## Work request
Among the lines below, the one containing "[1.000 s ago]" opens the range and the one containing "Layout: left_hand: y" closes it. Print that range exactly, without the pictures.

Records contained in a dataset
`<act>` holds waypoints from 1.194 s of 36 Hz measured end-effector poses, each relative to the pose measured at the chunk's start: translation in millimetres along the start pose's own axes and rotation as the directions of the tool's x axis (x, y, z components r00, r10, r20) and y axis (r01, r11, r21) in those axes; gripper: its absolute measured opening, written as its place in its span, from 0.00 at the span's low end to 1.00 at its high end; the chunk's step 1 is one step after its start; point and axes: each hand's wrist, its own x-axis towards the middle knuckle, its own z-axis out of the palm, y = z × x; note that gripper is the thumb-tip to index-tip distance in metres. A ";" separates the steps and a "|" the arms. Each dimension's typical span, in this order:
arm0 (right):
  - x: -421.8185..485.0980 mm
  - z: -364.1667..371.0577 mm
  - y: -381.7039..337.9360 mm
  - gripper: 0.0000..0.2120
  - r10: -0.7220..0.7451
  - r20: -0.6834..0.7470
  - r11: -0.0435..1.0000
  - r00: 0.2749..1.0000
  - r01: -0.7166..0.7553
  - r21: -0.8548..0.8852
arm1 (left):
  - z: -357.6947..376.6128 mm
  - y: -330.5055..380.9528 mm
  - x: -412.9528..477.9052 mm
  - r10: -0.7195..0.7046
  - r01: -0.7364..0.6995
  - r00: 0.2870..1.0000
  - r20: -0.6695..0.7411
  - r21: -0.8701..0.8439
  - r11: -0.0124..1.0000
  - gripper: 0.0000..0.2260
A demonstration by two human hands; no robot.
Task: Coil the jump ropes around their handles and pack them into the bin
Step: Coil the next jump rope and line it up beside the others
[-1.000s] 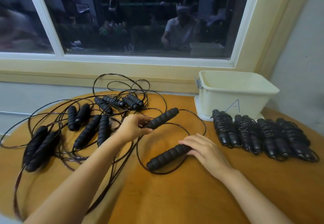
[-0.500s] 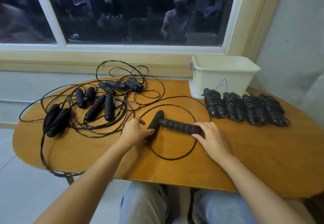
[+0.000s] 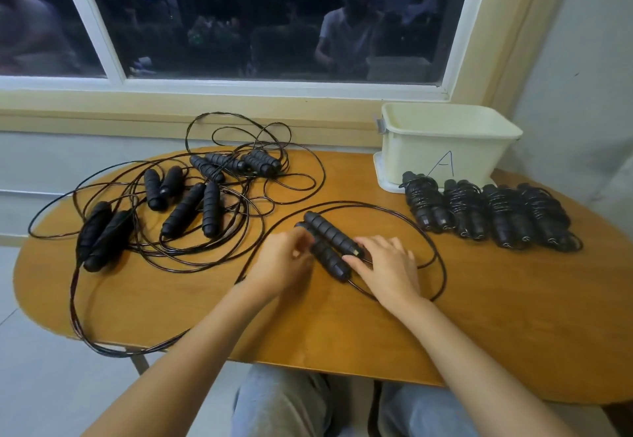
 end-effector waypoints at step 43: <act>3.2 7.9 55.3 0.04 -0.386 -0.071 0.909 0.920 0.392 0.140 | 11.6 -14.3 1.4 0.208 -0.293 0.924 0.320 0.246 0.924 0.30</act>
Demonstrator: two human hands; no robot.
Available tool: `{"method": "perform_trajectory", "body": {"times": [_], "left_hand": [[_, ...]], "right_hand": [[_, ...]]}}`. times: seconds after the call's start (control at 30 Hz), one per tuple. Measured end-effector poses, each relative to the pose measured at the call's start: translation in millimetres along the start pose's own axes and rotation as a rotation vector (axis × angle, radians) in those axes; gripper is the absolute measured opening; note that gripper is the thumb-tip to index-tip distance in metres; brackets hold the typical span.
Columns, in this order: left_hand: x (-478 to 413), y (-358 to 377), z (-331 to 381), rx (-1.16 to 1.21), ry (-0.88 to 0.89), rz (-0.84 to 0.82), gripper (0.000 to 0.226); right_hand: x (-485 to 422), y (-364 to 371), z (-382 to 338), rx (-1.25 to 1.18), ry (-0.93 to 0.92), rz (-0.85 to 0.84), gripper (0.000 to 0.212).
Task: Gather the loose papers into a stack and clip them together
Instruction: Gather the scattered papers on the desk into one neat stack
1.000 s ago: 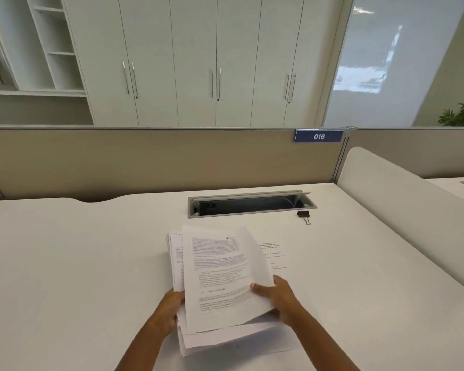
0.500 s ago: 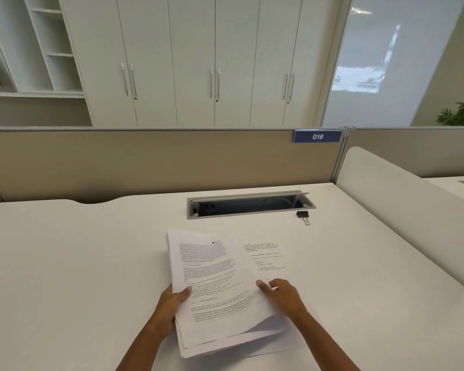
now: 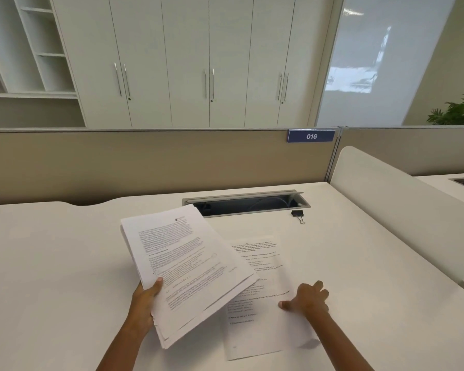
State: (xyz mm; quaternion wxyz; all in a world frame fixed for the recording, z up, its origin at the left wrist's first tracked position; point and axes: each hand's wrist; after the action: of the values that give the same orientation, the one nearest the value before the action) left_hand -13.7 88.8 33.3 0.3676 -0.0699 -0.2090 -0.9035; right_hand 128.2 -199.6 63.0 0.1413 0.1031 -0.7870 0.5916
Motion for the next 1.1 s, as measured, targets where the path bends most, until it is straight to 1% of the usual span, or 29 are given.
{"method": "perform_trajectory", "body": {"times": [0.07,0.1,0.17,0.23,0.3,0.37,0.43,0.47,0.5,0.57,0.63,0.67,0.73,0.83,0.9,1.03,1.1], "left_hand": [[2,0,1,0.005,0.007,0.004,0.039],[3,-1,2,0.004,0.007,0.008,0.039],[4,-4,4,0.001,0.004,0.012,0.038],[5,-8,7,-0.015,0.006,0.013,0.037],[6,-13,10,-0.035,0.013,0.019,0.036],[5,-18,12,-0.051,0.017,0.022,0.036],[5,-19,12,-0.069,0.014,0.020,0.035],[6,-19,12,-0.078,0.010,0.016,0.034],[7,-18,12,-0.088,0.008,0.009,0.032],[11,-14,10,-0.103,0.008,-0.013,0.025],[15,-7,8,-0.113,0.011,-0.046,0.023],[17,-3,7,-0.118,0.008,-0.066,0.023],[19,7,5,-0.123,-0.009,-0.111,0.028],[23,23,4,-0.125,-0.022,-0.170,0.031],[28,31,6,-0.174,-0.016,-0.203,0.027],[34,35,10,-0.262,-0.017,-0.253,0.026],[34,33,10,-0.288,-0.018,-0.258,0.026]], "right_hand": [[-1,-2,1,-0.032,-0.025,-0.018,0.068],[-2,-2,3,-0.093,-0.045,-0.028,0.065],[-5,-5,6,-0.297,-0.071,-0.073,0.053],[-7,-14,12,-0.479,-0.113,-0.053,0.043],[-11,-27,17,-0.560,-0.166,0.091,0.042],[-15,-45,18,-0.635,-0.196,0.312,0.041],[-17,-65,17,-0.813,-0.190,0.474,0.035],[-17,-74,16,-0.940,-0.186,0.509,0.030],[-17,-81,15,-1.088,-0.189,0.503,0.027],[-14,-88,11,-1.330,-0.220,0.398,0.027],[-10,-85,2,-1.421,-0.271,0.251,0.030],[-7,-78,-4,-1.418,-0.291,0.171,0.030],[2,-61,-17,-1.330,-0.303,0.033,0.025],[16,-35,-31,-1.104,-0.312,-0.045,0.005],[20,-21,-38,-0.979,-0.311,-0.061,0.015],[28,-12,-43,-0.807,-0.313,-0.030,0.022],[29,-11,-42,-0.833,-0.301,-0.068,0.042]]}}
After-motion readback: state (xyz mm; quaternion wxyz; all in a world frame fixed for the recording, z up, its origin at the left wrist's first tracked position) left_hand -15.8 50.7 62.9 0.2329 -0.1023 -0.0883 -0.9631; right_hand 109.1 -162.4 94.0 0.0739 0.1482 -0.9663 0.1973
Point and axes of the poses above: each hand's wrist, its own x-axis away from the middle knuckle, its own y-axis out of the palm, z = x × y, and after that the axes turned 1 degree about y, right-handed
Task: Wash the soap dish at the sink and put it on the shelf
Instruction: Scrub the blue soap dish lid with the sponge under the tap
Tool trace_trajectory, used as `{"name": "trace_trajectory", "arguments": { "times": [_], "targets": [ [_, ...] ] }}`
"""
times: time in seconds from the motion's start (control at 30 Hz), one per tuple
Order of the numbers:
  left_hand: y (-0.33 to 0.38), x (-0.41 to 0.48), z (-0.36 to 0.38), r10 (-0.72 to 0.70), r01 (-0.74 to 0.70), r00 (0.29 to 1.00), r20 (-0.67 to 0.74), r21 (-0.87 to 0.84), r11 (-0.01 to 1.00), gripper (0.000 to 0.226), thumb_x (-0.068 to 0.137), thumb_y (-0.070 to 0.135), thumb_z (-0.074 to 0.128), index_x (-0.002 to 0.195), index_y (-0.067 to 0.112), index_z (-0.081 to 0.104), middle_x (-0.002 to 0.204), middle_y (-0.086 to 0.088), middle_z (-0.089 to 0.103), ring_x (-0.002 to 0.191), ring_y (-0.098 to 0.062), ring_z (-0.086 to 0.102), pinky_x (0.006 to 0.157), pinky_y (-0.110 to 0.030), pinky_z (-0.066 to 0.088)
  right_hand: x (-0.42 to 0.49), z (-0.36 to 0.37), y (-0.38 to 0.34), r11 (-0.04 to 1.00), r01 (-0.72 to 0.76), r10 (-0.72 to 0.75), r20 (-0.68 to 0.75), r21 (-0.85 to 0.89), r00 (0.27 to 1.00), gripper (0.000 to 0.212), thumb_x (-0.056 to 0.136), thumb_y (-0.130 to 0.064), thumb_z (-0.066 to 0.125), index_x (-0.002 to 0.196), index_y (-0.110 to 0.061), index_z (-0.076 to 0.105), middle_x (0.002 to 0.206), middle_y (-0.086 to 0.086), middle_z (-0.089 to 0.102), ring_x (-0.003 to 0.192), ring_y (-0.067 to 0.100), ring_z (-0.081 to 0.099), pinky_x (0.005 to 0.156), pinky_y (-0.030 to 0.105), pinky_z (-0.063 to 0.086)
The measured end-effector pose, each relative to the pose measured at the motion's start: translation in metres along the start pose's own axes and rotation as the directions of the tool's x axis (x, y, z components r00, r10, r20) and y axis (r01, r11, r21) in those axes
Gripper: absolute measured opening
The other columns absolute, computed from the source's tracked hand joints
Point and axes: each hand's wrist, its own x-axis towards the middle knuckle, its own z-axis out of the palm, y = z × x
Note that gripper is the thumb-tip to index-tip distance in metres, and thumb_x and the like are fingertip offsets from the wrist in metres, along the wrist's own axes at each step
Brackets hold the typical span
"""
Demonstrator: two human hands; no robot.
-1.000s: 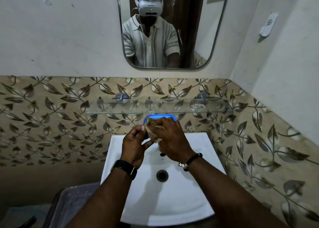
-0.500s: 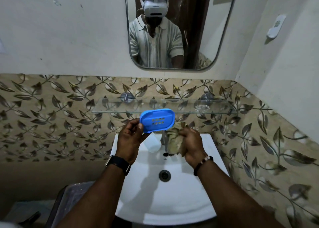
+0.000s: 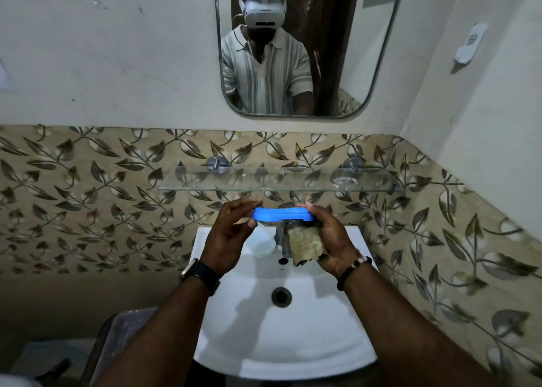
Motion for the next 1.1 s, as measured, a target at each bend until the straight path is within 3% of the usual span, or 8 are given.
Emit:
{"name": "trace_trajectory", "arguments": {
  "times": [0.1,0.23,0.47,0.53,0.67,0.83,0.97,1.1],
  "targets": [
    [-0.002,-0.005,0.004,-0.160,0.158,0.987,-0.001,-0.161,0.974,0.044,0.099,0.011,0.058,0.143,0.018,0.054,0.136,-0.009,0.060,0.111,-0.022,0.067,0.098,-0.035,0.053,0.002,0.001,0.004,0.989,0.143,-0.144,-0.013,-0.044,0.990,0.029,0.093,-0.009,0.060,0.119,0.003,0.061,0.104,0.018,0.068,0.085,0.027,0.069,0.073,0.037,0.060],
    [-0.004,-0.006,0.008,-0.370,0.318,0.927,-0.055,-0.406,0.857,0.052,0.090,0.022,0.071,0.138,0.008,0.057,0.130,-0.011,0.068,0.122,-0.033,0.062,0.104,-0.047,0.049,0.005,-0.003,0.011,0.960,0.228,-0.236,-0.032,-0.164,0.971,0.033,0.093,-0.004,0.062,0.125,-0.002,0.061,0.127,0.022,0.064,0.116,0.034,0.063,0.101,0.049,0.051],
    [-0.002,0.001,0.007,-0.485,0.347,0.862,-0.149,-0.522,0.779,0.023,0.088,-0.004,0.069,0.100,0.015,0.073,0.094,-0.003,0.079,0.088,-0.020,0.072,0.077,-0.026,0.059,0.007,-0.006,0.022,0.868,0.281,-0.294,0.033,-0.409,0.955,0.037,0.092,-0.007,0.066,0.127,-0.018,0.063,0.126,0.006,0.068,0.118,0.020,0.064,0.101,0.039,0.053],
    [-0.001,0.004,0.006,-0.510,0.350,0.846,-0.156,-0.559,0.752,0.024,0.087,-0.008,0.066,0.098,0.012,0.071,0.088,-0.005,0.078,0.082,-0.019,0.071,0.075,-0.026,0.059,0.007,-0.006,0.024,0.819,0.314,-0.327,0.059,-0.481,0.943,0.037,0.091,-0.009,0.069,0.126,-0.021,0.064,0.123,0.003,0.070,0.114,0.014,0.066,0.096,0.030,0.055],
    [-0.002,0.002,0.006,-0.549,0.347,0.816,-0.181,-0.606,0.716,0.032,0.087,-0.009,0.066,0.115,0.004,0.065,0.095,-0.017,0.073,0.082,-0.025,0.070,0.076,-0.030,0.060,0.011,-0.010,0.029,0.703,0.276,-0.409,-0.055,-0.655,0.911,0.041,0.084,-0.020,0.078,0.123,-0.017,0.067,0.114,0.002,0.073,0.107,0.016,0.068,0.096,0.038,0.055],
    [-0.010,-0.003,0.004,-0.582,0.358,0.784,-0.217,-0.608,0.709,0.033,0.089,-0.008,0.064,0.121,-0.002,0.063,0.102,-0.020,0.068,0.092,-0.034,0.069,0.069,-0.035,0.062,0.007,-0.014,0.028,0.547,0.249,-0.674,-0.243,-0.799,0.698,0.055,0.086,-0.017,0.074,0.138,-0.019,0.055,0.127,0.003,0.068,0.114,0.020,0.064,0.095,0.027,0.049],
    [-0.011,-0.008,0.012,-0.563,0.368,0.805,-0.189,-0.585,0.723,0.031,0.090,-0.008,0.062,0.120,0.001,0.066,0.108,-0.024,0.065,0.090,-0.032,0.073,0.069,-0.038,0.062,0.002,0.001,0.027,0.101,0.445,-0.766,0.216,-0.890,0.605,0.061,0.082,0.000,0.065,0.139,-0.019,0.053,0.124,0.008,0.067,0.110,0.023,0.062,0.093,0.035,0.052],
    [-0.009,-0.011,0.028,-0.515,0.357,0.841,-0.169,-0.541,0.761,0.028,0.092,-0.003,0.063,0.118,0.004,0.069,0.114,-0.027,0.067,0.087,-0.029,0.071,0.073,-0.038,0.062,-0.003,0.028,0.043,-0.256,0.639,-0.493,0.667,-0.726,0.560,0.042,0.080,-0.001,0.056,0.116,-0.019,0.068,0.112,0.002,0.072,0.097,0.025,0.059,0.083,0.041,0.049]
  ]
}}
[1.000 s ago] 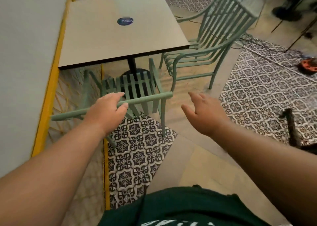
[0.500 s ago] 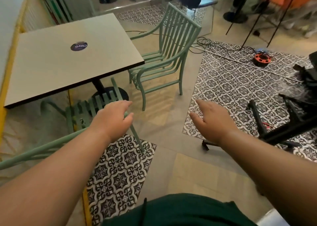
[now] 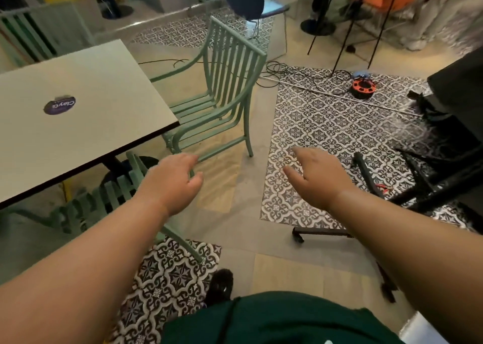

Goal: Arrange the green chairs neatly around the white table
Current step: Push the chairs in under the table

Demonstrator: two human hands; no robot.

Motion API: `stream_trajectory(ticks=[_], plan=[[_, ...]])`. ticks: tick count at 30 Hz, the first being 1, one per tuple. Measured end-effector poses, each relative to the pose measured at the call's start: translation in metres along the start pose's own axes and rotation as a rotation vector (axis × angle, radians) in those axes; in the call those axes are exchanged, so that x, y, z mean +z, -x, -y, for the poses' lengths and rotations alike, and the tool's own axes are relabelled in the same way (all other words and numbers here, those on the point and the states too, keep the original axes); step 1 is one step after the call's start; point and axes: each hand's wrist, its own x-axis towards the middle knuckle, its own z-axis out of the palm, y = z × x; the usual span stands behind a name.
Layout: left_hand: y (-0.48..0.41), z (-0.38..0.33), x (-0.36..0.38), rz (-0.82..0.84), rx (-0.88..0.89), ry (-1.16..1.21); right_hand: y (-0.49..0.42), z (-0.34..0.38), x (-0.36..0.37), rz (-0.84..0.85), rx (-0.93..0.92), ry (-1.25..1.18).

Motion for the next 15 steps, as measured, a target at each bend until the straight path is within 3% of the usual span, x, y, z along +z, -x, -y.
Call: stream_trajectory(ticks=[15], plan=[[-0.242,-0.001,-0.026,0.07,0.23,-0.069,-0.154,-0.033,-0.015,-0.065,0.201,-0.033]])
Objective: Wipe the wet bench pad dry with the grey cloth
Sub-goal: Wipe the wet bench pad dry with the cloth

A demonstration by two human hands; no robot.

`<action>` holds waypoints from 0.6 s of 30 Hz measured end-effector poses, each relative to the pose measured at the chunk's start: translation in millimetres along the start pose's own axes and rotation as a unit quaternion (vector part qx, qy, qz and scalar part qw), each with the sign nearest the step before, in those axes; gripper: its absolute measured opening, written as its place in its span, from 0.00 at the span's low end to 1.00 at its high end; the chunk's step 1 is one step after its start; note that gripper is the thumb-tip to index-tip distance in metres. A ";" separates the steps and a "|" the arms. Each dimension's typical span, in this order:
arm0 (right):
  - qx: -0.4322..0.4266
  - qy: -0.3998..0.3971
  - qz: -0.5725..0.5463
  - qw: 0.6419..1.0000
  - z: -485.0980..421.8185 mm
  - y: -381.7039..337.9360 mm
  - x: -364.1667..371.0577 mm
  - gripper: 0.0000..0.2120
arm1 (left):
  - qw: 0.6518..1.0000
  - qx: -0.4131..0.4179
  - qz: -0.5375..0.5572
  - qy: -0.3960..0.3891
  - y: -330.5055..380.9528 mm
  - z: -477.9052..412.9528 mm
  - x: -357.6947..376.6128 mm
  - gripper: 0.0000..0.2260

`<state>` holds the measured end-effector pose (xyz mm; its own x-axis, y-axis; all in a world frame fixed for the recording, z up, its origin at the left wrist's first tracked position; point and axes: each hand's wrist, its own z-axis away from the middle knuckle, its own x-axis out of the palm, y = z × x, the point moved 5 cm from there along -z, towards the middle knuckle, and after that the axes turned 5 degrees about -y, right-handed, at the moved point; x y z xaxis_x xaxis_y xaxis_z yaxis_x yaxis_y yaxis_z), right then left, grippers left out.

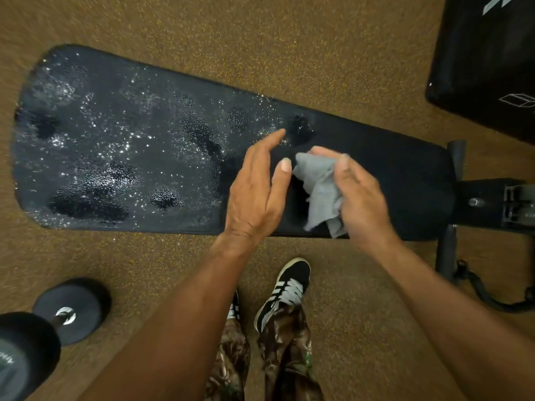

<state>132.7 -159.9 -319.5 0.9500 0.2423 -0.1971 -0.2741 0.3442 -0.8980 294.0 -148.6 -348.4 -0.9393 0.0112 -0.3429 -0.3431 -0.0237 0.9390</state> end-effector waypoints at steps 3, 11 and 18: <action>0.128 0.020 -0.284 0.950 2.5 -2.2 -3.5 0.21 | 0.986 -0.114 0.118 -0.036 17.3 -10.4 1.1 0.19; 0.182 -0.035 -0.368 0.911 -5.0 -4.8 3.8 0.33 | 0.952 -0.226 0.184 -0.097 11.2 -27.3 -1.8 0.07; 0.152 0.058 -0.057 0.985 -11.3 4.9 -13.3 0.17 | 0.939 -0.245 0.238 -0.040 3.1 -32.3 -12.7 0.04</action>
<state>120.4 -171.7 -325.7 0.9832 0.0870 -0.1606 -0.1795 0.6229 -0.7614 304.8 -181.1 -342.0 -0.9899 -0.0426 0.1351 0.1381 -0.5020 0.8538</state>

## Finished exercise
[1.000 s ago] 
[0.500 s ago] 
[now] 

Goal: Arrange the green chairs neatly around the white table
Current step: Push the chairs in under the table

Demonstrator: two human hands; no robot.

Motion API: `stream_trajectory(ticks=[_], plan=[[_, ...]])`. ticks: tick count at 30 Hz, the first being 1, one per tuple. Measured end-effector poses, each relative to the pose measured at the call's start: translation in metres along the start pose's own axes and rotation as a rotation vector (axis × angle, radians) in those axes; in the call those axes are exchanged, so that x, y, z mean +z, -x, -y, for the poses' lengths and rotations alike, and the tool's own axes are relabelled in the same way (all other words and numbers here, those on the point and the states too, keep the original axes); step 1 is one step after the call's start; point and axes: each hand's wrist, its own x-axis towards the middle knuckle, its own z-axis out of the palm, y = z × x; the usual span stands behind a name.
Layout: left_hand: y (-0.48..0.41), z (-0.38..0.33), x (-0.36..0.38), rz (-0.82..0.84), rx (-0.88..0.89), ry (-1.16..1.21); right_hand: y (-0.49..0.42), z (-0.34..0.38), x (-0.36..0.37), rz (-0.84..0.85), rx (-0.93..0.92), ry (-1.25..1.18).

No further output remains for this exercise.